• [Assignment] A word-for-word transcript of every entry is required.

• [Record extracts]
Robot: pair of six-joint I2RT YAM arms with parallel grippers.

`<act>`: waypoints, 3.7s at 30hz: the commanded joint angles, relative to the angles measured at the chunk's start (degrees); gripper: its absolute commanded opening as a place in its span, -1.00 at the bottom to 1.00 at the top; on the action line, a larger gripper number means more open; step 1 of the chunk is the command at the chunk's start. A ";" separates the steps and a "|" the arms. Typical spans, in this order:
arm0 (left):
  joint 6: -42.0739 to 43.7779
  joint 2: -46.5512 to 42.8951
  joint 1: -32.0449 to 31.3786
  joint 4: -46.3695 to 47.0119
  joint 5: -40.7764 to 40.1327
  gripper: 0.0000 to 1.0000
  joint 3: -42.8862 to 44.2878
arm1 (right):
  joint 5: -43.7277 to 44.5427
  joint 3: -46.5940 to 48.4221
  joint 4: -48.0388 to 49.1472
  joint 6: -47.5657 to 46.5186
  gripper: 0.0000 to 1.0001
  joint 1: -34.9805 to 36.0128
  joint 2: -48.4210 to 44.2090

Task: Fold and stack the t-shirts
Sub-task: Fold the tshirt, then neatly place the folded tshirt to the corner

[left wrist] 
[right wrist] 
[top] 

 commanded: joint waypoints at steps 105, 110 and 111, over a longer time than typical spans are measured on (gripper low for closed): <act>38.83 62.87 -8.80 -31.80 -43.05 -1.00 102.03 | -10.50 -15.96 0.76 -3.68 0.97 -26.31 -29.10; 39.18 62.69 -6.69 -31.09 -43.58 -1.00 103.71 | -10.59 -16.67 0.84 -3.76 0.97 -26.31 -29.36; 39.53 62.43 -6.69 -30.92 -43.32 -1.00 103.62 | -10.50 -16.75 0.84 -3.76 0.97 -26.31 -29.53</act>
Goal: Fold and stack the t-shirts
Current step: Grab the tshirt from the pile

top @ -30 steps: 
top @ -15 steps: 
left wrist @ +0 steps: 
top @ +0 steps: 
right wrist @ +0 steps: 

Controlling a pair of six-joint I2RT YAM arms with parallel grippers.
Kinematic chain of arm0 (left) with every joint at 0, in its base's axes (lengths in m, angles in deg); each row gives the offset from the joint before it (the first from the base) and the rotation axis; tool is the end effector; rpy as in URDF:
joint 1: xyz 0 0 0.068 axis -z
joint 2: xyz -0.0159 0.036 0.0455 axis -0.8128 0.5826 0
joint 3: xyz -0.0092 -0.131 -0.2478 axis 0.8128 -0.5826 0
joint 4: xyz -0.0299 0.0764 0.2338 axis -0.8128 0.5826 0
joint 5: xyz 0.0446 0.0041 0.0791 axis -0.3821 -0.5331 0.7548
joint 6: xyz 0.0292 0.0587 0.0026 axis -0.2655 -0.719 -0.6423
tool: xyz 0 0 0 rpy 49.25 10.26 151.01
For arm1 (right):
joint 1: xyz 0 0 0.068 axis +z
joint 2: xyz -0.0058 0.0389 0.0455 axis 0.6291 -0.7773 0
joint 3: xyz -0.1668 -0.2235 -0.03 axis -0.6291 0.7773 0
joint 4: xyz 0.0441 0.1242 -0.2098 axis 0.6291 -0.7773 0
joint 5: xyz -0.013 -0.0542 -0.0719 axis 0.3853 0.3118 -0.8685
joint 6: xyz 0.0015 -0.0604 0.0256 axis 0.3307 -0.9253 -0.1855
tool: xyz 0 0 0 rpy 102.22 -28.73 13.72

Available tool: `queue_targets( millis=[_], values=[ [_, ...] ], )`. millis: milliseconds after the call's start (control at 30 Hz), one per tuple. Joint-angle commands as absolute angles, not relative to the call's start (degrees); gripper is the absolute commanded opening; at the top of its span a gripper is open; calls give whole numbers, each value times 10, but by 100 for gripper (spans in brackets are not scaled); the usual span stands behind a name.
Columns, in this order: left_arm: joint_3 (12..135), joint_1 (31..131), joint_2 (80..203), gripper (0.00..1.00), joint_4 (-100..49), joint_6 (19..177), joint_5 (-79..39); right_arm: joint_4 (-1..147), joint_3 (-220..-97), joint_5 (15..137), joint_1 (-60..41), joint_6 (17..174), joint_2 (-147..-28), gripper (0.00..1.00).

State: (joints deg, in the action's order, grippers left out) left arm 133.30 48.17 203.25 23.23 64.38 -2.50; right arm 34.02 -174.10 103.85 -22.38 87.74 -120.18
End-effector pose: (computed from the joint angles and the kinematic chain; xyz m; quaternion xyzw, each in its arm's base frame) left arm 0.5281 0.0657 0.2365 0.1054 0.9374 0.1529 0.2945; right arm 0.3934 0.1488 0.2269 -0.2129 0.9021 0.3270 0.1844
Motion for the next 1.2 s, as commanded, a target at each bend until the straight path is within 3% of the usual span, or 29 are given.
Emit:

• [Reply to the task]
Robot: pair of six-joint I2RT YAM arms with parallel grippers.

`<act>`: waypoints, 3.7s at 30hz: the commanded joint angles, relative to the angles measured at the chunk's start (degrees); gripper: its absolute commanded opening as a place in its span, -1.00 at the bottom to 1.00 at the top; on the action line, a larger gripper number means more open; step 1 of the chunk is the command at the chunk's start. A ";" separates the steps and a "|" the arms. Typical spans, in this order:
arm0 (left):
  joint 6: -42.0739 to 43.7779
  joint 2: -46.5512 to 42.8951
  joint 1: -32.0449 to 31.3786
  joint 4: -46.3695 to 47.0119
  joint 5: -40.7764 to 40.1327
  gripper: 0.0000 to 1.0000
  joint 3: -42.8862 to 44.2878
arm1 (right):
  joint 5: -43.7277 to 44.5427
  joint 3: -46.5940 to 48.4221
  joint 4: -48.0388 to 49.1472
  joint 6: -47.5657 to 46.5186
  gripper: 0.0000 to 1.0001
  joint 1: -34.9805 to 36.0128
  joint 2: -48.4210 to 44.2090

Task: Fold and stack the t-shirts
Sub-task: Fold the tshirt, then neatly place the folded tshirt to the corner

[left wrist] 
[right wrist] 
[top] 

 commanded: joint waypoints at steps 105, 110 and 111, over a longer time than typical spans are measured on (gripper low for closed): <act>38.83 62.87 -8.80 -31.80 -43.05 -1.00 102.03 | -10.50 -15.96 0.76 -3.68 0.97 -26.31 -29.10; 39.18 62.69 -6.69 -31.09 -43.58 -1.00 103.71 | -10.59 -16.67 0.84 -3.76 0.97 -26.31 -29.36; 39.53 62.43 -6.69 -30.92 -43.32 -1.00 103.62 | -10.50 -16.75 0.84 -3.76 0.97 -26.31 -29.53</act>
Goal: Fold and stack the t-shirts
Current step: Grab the tshirt from the pile

top @ -30 steps: 
top @ -15 steps: 
left wrist @ +0 steps: 
top @ +0 steps: 
right wrist @ +0 steps: 

Controlling a pair of six-joint I2RT YAM arms with parallel grippers.
Kinematic chain of arm0 (left) with every joint at 0, in its base's axes (lengths in m, angles in deg); each row gives the offset from the joint before it (the first from the base) and the rotation axis; tool is the end effector; rpy as in URDF:
joint 1: xyz 0 0 0.068 axis -z
joint 2: xyz -0.0159 0.036 0.0455 axis -0.8128 0.5826 0
joint 3: xyz -0.0092 -0.131 -0.2478 axis 0.8128 -0.5826 0
joint 4: xyz -0.0299 0.0764 0.2338 axis -0.8128 0.5826 0
joint 5: xyz 0.0446 0.0041 0.0791 axis -0.3821 -0.5331 0.7548
joint 6: xyz 0.0292 0.0587 0.0026 axis -0.2655 -0.719 -0.6423
tool: xyz 0 0 0 rpy 49.25 10.26 151.01
For arm1 (right):
joint 1: xyz 0 0 0.068 axis +z
joint 2: xyz -0.0058 0.0389 0.0455 axis 0.6291 -0.7773 0
joint 3: xyz -0.1668 -0.2235 -0.03 axis -0.6291 0.7773 0
joint 4: xyz 0.0441 0.1242 -0.2098 axis 0.6291 -0.7773 0
joint 5: xyz -0.013 -0.0542 -0.0719 axis 0.3853 0.3118 -0.8685
joint 6: xyz 0.0015 -0.0604 0.0256 axis 0.3307 -0.9253 -0.1855
tool: xyz 0 0 0 rpy 102.22 -28.73 13.72

Available tool: `queue_targets( millis=[_], values=[ [_, ...] ], )`. millis: milliseconds after the call's start (control at 30 Hz), one per tuple. Joint-angle commands as absolute angles, not relative to the call's start (degrees); gripper is the absolute commanded opening; at the top of its span a gripper is open; calls give whole numbers, each value times 10, but by 100 for gripper (spans in brackets are not scaled); the usual span stands behind a name.
Columns, in this order: left_arm: joint_3 (12..135), joint_1 (31..131), joint_2 (80..203), gripper (0.00..1.00), joint_4 (-100..49), joint_6 (19..177), joint_5 (-79..39); right_arm: joint_4 (-1..147), joint_3 (-220..-97), joint_5 (15..137), joint_1 (-60..41), joint_6 (17..174), joint_2 (-147..-28), gripper (0.00..1.00).

State: (joints deg, in the action's order, grippers left out) left arm 133.30 48.17 203.25 23.23 64.38 -2.50; right arm 34.02 -174.10 103.85 -22.38 87.74 -120.18
End-effector pose: (computed from the joint angles and the kinematic chain; xyz m; quaternion xyzw, each in its arm's base frame) left arm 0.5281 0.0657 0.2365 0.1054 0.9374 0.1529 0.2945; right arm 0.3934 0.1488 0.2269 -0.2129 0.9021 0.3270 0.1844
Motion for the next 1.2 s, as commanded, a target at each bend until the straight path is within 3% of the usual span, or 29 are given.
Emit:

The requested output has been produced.